Task brief » In the records below, begin at the line containing "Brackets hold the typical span" and end at the line containing "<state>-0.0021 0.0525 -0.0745"; quote every line in that span exactly, including both boundary lines, and no others.

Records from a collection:
▽
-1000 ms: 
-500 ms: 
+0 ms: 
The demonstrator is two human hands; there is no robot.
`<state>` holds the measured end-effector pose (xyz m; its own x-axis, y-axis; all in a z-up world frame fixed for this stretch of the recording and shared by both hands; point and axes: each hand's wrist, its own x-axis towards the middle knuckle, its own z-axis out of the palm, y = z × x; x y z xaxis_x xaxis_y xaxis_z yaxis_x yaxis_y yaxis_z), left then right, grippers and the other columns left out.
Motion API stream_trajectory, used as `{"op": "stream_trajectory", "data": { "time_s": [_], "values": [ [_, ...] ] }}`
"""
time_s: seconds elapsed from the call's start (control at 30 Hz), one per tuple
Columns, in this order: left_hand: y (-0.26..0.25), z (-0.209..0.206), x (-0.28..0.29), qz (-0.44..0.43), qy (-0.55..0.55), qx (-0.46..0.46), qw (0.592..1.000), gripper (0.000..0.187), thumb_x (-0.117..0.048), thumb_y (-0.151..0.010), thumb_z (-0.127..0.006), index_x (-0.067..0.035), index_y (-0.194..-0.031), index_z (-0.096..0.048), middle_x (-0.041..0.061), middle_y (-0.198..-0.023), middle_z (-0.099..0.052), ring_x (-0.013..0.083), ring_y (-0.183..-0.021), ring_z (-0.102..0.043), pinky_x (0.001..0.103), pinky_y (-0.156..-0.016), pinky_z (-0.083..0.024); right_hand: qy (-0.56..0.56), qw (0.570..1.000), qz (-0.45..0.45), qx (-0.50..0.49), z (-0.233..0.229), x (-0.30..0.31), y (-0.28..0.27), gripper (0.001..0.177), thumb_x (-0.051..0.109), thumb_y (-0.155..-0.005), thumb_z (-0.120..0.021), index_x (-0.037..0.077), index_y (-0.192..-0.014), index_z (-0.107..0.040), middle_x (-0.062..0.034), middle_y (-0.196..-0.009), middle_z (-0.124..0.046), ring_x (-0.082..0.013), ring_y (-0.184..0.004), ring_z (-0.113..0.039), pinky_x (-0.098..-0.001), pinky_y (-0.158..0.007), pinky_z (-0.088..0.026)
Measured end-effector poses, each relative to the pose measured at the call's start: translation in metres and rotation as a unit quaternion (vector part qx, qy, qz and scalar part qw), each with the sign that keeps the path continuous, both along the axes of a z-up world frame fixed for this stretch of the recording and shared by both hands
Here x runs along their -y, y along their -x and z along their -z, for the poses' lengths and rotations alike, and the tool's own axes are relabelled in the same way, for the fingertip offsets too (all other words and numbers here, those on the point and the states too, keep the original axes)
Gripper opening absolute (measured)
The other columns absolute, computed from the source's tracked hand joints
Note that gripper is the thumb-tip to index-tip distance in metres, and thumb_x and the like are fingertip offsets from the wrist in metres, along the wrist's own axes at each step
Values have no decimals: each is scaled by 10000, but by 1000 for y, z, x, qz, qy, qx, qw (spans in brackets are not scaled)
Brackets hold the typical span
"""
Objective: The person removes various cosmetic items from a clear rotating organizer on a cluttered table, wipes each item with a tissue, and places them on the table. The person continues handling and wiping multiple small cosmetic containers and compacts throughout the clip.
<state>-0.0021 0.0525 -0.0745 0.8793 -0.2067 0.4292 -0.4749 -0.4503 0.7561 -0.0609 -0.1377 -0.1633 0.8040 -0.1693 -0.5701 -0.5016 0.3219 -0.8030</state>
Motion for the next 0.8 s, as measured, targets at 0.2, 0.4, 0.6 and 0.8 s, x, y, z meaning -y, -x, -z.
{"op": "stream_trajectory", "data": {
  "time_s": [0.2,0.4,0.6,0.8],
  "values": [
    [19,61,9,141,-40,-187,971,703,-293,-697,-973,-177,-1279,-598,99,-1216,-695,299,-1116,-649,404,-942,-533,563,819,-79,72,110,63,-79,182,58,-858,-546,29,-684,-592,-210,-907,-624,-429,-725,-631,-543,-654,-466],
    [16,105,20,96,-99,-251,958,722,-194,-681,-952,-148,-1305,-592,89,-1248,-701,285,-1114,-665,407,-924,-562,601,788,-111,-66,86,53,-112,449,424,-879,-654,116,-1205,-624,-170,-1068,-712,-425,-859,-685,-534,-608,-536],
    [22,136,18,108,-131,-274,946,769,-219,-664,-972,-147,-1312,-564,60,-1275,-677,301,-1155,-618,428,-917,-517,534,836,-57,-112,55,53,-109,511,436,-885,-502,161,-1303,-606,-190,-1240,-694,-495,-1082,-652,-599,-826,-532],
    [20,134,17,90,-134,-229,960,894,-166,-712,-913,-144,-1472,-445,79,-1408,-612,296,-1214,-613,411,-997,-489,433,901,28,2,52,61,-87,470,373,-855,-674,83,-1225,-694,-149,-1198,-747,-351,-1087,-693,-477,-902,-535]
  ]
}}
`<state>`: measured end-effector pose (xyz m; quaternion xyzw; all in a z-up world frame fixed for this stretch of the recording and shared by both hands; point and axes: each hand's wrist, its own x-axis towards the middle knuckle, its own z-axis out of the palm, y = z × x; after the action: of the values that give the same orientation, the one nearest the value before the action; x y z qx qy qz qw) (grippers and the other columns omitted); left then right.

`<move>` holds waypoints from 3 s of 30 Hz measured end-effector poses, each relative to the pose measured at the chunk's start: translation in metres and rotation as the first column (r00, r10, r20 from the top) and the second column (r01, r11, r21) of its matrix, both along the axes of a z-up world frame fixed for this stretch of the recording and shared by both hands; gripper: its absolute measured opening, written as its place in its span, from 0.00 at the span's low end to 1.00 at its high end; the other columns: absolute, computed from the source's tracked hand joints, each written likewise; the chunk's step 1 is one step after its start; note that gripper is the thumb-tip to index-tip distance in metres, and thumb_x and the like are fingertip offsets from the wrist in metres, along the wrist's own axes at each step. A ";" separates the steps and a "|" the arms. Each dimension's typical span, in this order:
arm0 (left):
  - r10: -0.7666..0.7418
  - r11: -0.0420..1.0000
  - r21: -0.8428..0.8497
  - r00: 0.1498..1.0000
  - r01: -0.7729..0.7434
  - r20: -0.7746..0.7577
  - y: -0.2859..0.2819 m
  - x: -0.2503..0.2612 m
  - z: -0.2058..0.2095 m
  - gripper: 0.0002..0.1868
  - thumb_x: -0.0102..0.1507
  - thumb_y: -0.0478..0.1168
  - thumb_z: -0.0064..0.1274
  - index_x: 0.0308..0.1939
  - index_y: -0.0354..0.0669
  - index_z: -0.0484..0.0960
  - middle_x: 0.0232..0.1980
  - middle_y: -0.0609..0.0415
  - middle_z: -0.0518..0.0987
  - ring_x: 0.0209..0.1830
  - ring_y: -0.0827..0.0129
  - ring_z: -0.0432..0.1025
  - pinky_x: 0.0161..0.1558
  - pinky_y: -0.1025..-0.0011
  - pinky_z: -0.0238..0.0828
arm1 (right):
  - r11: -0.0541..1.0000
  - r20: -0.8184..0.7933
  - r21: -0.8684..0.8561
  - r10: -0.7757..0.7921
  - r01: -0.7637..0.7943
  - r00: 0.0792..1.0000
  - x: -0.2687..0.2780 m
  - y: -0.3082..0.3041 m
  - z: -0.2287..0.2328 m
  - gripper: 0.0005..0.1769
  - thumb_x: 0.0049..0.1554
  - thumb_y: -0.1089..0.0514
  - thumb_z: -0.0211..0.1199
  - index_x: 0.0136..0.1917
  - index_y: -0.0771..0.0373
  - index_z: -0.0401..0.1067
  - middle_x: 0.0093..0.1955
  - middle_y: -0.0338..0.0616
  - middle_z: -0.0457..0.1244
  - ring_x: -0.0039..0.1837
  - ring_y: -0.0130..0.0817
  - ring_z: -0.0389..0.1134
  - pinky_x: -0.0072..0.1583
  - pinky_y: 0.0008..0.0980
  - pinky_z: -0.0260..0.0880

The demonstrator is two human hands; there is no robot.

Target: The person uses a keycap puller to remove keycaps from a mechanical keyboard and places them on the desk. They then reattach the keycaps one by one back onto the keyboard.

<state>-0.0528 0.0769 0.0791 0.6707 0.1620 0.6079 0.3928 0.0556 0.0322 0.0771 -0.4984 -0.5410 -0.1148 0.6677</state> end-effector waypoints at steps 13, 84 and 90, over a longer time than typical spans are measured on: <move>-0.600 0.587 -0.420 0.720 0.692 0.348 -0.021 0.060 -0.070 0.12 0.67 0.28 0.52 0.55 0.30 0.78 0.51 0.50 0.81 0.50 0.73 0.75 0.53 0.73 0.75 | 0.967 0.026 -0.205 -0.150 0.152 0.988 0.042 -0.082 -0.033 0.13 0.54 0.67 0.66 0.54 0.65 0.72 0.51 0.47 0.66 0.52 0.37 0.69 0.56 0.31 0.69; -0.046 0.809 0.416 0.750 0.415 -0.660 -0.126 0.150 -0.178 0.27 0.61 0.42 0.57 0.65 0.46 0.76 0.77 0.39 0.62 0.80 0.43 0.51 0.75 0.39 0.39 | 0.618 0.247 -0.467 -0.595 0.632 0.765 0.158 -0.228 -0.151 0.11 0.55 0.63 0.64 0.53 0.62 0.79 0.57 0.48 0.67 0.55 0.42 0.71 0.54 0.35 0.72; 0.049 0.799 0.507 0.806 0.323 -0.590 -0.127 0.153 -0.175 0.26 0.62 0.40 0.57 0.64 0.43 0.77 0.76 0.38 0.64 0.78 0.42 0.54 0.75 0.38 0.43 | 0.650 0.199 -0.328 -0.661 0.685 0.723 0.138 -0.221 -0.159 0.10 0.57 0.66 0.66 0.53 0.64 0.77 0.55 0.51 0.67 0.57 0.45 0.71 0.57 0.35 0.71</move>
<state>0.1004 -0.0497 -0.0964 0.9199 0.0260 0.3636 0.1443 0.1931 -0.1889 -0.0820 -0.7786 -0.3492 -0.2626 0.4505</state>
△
Answer to this problem »
Brackets hold the typical span
"""
Objective: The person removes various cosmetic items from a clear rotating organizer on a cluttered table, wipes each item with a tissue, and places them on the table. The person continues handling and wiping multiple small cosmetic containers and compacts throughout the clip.
<state>-0.0021 0.0525 -0.0745 0.8793 -0.2067 0.4292 -0.4749 -0.4503 0.7561 -0.0609 -0.1377 -0.1633 0.8040 -0.1693 -0.5701 -0.5016 0.3219 -0.8030</state>

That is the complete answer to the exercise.